D’abord le générique, qui est celui des actualités du « Monde Libre » alimentées par l’office français
d’informations cinématographique. Ensuite, la présence à Dakar de la marine alliée. Enfin, La foule africaine
qui acclame le cortège, et sur laquelle la caméra ne s’attarde pas, agite les drapeaux des puissances alliés.
En revanche l’accueil enthousiaste de la population européenne est largement montré. De Gaulle ne peut
s’empêcher de noter : « c’est là pourtant que, voici trois ans, l’accès du Sénégal m’était barré à coup de
canon ! » (2). Le commentaire y fait discrètement allusion quand le général passe en revue la flotte
française : « une seule marine pour une seule patrie ». A chaque étape, le même accueil des autorités, les
mêmes défilés de troupes coloniales. Au fur et à mesure que la caméra s’acclimate à l’Afrique elle retrouve
ses habitudes coloniales : gros plans en contre plongée sur les tirailleurs, regards ethnologiques sur les fiers
guerriers, manifestations de foules africaines loyales. La France est chez elle en Afrique. Dans cette France
de substitution que visite le général, à Zinder au Niger qui marquait la limite de l’Afrique ralliée à De Gaulle,
le commentaire invente une ligne de démarcation : « il y avait là, par la volonté de Vichy, une frontière
entre deux France … » Le deuxième objectif de ce voyage est bien sûr la conférence de Brazzaville où l’on
aperçoit Félix Eboué. Devant un aréopage d’administrateurs coloniaux en grande tenue, que le commentaire
qualifie collectivement de : « serviteurs de la civilisation française », De Gaulle prononce le discours
d’ouverture de la conférence.
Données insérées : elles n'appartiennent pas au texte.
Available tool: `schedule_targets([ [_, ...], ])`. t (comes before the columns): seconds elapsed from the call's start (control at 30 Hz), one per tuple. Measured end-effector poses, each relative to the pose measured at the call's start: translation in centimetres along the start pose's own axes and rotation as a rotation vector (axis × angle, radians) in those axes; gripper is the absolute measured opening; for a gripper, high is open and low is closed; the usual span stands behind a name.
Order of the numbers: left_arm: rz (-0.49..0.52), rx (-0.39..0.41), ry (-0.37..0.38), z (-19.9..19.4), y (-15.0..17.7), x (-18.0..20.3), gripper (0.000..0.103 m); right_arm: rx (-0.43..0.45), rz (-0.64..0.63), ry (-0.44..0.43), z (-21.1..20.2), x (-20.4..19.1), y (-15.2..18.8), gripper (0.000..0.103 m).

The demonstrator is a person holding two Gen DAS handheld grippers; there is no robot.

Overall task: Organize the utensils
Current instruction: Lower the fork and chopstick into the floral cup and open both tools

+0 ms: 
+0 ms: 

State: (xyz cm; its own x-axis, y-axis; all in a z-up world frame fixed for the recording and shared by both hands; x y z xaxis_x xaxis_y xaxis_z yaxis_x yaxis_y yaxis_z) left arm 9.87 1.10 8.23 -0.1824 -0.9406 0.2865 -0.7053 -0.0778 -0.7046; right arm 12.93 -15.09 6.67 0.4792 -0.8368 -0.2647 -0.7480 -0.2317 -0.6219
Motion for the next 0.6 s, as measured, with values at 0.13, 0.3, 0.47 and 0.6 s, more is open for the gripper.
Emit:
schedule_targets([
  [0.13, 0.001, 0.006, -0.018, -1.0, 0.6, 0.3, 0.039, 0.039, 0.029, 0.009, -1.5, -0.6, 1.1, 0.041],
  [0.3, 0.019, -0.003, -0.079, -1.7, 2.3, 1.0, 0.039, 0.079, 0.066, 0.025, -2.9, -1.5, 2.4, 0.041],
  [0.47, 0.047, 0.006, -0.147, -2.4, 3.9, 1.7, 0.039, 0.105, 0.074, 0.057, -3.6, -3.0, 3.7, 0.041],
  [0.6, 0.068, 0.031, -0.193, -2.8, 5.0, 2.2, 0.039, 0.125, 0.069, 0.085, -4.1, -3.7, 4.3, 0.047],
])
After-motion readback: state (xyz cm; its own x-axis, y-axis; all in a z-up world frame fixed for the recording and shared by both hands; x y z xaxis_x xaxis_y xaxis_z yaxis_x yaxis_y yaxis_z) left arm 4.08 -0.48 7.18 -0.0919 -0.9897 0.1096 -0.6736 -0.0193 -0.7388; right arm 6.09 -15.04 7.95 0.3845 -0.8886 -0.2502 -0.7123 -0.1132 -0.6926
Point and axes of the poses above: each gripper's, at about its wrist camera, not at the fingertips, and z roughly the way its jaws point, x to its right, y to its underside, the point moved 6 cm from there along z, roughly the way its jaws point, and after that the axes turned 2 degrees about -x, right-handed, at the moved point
Le commentaire résume de façon très vague les propos tenus. La France a
tiré la leçon du drame et décidé de choisir pour ceux qui dépendent d’elle des chemins nouveaux et
pratiques vers un nouveau destin. Il faut avoir l’oreille très fine et un solide sens de l’analyse pour
comprendre les enjeux. Il est vrai que les travaux de la conférence présidée par le haut commissaire René Pleven
apporteront les précisions nécessaires et ouvriront à la voie à l’Union française.
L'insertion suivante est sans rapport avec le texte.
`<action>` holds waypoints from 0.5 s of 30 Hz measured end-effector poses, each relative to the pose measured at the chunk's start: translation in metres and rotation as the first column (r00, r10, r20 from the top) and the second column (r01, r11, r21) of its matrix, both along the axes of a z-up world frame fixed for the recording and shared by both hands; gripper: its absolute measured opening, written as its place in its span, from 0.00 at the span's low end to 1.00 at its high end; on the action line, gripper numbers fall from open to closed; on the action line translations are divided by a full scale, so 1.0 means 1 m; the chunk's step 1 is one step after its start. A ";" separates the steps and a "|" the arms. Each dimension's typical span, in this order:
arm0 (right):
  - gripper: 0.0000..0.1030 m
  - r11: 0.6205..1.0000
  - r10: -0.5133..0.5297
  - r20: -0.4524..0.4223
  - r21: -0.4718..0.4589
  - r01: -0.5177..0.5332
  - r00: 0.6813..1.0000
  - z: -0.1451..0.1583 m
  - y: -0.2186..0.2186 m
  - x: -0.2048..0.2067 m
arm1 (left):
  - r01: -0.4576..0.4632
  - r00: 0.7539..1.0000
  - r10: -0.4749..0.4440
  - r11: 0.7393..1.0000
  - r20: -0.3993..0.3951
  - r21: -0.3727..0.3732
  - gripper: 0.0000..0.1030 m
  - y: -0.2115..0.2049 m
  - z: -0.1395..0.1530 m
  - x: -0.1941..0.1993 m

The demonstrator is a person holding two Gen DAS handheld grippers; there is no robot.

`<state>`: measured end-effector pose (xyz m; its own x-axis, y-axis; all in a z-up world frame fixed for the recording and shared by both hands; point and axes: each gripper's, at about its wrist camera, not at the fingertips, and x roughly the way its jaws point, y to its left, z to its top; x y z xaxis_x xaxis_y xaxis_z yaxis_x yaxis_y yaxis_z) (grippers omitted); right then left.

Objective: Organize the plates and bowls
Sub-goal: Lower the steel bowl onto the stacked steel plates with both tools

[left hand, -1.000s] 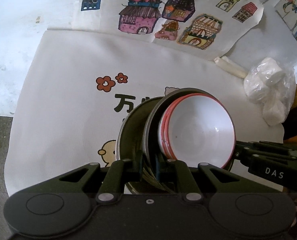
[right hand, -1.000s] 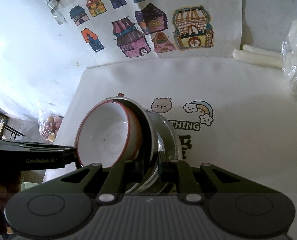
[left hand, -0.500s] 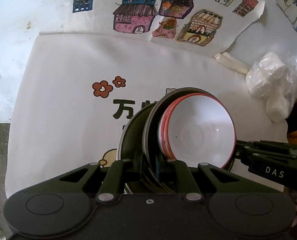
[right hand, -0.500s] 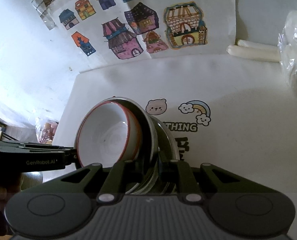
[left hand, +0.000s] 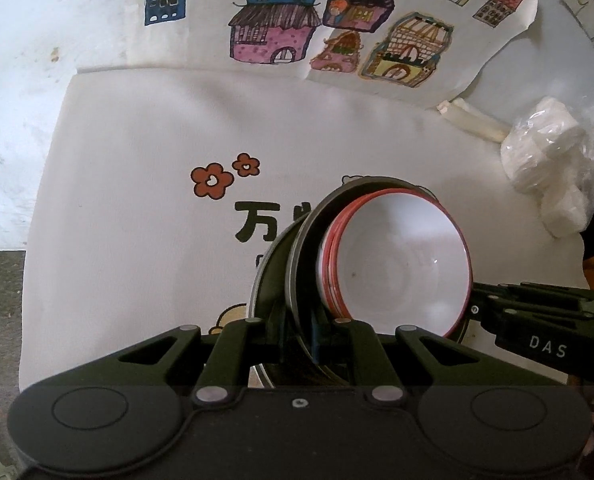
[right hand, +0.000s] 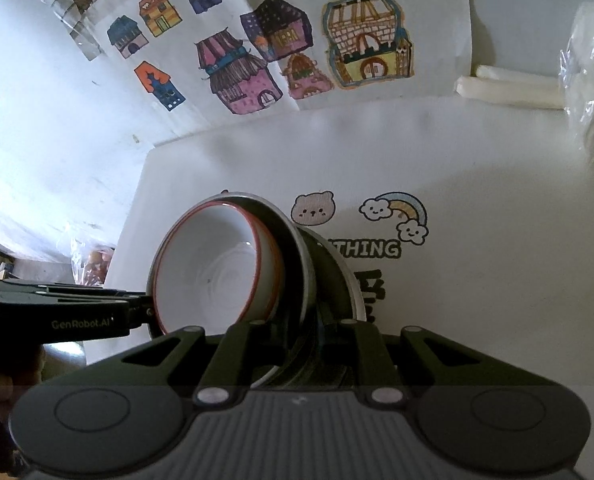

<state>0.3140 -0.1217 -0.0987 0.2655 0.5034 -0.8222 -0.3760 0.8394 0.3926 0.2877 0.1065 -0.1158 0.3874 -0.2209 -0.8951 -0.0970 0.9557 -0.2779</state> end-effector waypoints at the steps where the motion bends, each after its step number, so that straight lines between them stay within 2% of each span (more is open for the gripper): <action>1: 0.14 1.000 0.000 -0.002 0.000 0.000 1.000 -0.001 0.000 0.000 | -0.001 1.000 0.001 1.000 -0.001 0.001 0.10 0.000 0.000 0.000; 15: 0.14 1.000 -0.004 -0.019 -0.001 0.004 1.000 -0.007 -0.001 0.003 | -0.004 1.000 0.004 1.000 -0.004 0.003 0.10 -0.001 0.000 0.001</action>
(1) Mémoires de guerre, L’unité, 1942-1944, page 227, Plon 1956.
(2) idem, page 226
(3) texte complet du discours de Brazzaville, idem, pages 477-480
ANALYSE DU DEUXIEME EXTRAIT
Gaston Defferre, ministre de l’Outre mer dans le gouvernement de front républicain de Guy Mollet, a fait adopter
par le parlement une loi-cadre sur les territoires coloniaux de l’Union française en juin 1956. Une loi-cadre
permet de fixer les principes généraux, l’application se fait ensuite au cas par cas par décret. Cet artifice législatif
permet de contourner la pression des lobbies coloniaux qui peuvent bloquer les réformes au parlement. La
situation est tendue. Le Maroc vient d’obtenir son indépendance en mars après une période troublée. La question
algérienne reste brûlante, et les manifestations des soldats rappelés trouble la métropole. Les autres colonies
d’Afrique ne sont pas aussi calmes qu’il y paraît. Il faut agir vite.
Pour qui observe attentivement les images, derrière le ministre, dès la décente de l’avion se profile l’ombre blanche
et discrète de Pierre Messmer en uniforme de gouverneur. Sa présence s’explique pour une triple raison : ancien
de l’école d’outre-mer, officier de la légion c’est un bon connaisseur de l’administration coloniale ; il est en outre
directeur de cabinet de Gaston Defferre et a pris une part active à la rédaction de la loi-cadre, enfin il vient
remplacer l’ancien Haut-commissaire Roland Pré, qui a réprimé avec fermeté en mai 1955 les manifestations
nationalistes de l’UPC. Le commentaire parle d’indépendance, c’est bien sûr inexact. Le ministre vient installer
l’Assemblée législative élue pour la première fois par un collège unique et qui remplace la vieille assemblée
territoriale. Les images s’attardent sur l’exécutif présidé par André-Marie M’Bida. Cette première expérience
d’autonomie administrative a été favorisée par la situation du Cameroun, ancienne colonie allemande, ancien
mandat de la SDN, sur laquelle l’ONU exerce une tutelle et pousse à la décolonisation.